Herd Boy
- Date:
- Meiji era, c. 1900
- Medium:
- Hanging scroll; ink and color on silk
- Source:
- Yale University Art Gallery
Description
This hanging scroll in ink and color on silk, dated to circa 1900 and now in the Yale University Art Gallery, depicts a young herd boy on the back of a water buffalo or ox, the two figures progressing slowly through an open atmospheric landscape rendered in the mōrō-tai vocabulary that Hishida Shunsō and Yokoyama Taikan were developing during these years. The herd boy on his buffalo is one of the most resonant traditional subjects in East Asian painting and poetry, descended from the Chan Buddhist 'ox-herding' allegorical tradition of the eleventh and twelfth centuries (the famous Ten Ox-Herding Pictures), in which the search for the lost ox represents the search for the awakened mind.
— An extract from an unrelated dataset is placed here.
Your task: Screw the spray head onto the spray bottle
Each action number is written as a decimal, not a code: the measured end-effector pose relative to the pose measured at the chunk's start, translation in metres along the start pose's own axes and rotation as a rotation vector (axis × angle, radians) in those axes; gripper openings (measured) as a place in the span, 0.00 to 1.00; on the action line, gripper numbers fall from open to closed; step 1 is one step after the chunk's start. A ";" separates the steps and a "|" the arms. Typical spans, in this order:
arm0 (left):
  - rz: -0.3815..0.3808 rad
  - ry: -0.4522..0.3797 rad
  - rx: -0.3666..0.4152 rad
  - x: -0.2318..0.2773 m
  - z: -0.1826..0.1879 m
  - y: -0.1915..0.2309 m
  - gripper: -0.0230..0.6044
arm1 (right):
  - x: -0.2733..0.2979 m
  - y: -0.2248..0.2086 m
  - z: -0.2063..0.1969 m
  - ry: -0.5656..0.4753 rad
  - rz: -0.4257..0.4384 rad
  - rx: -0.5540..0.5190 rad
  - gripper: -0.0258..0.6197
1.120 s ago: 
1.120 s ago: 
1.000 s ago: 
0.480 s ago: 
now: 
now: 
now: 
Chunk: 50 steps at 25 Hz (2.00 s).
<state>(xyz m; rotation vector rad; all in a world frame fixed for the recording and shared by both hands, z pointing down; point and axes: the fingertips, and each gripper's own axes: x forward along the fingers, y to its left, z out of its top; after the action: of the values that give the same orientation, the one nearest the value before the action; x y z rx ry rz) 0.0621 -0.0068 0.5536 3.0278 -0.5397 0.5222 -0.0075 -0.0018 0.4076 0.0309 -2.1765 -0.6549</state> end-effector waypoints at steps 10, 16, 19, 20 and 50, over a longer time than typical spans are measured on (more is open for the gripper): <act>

By Hishida's time the subject had passed from explicitly Buddhist allegory into a broader iconographic vocabulary of pastoral simplicity, evocative of the contemplative rural ideal celebrated in literati poetry. Hishida's treatment dissolves the conventional firm-line drawing of the figures into atmospheric tonal washes that integrate boy and buffalo into a unified landscape mood, with the surrounding fields and distant horizon handled in the silvery atmospheric color that distinguishes his mature work. The painting was acquired by the Yale University Art Gallery in 2002 (accession 2002.27.7) and represents one of the strongest examples in an American collection of Hishida's early mōrō-tai engagement with traditional East Asian pastoral subjects.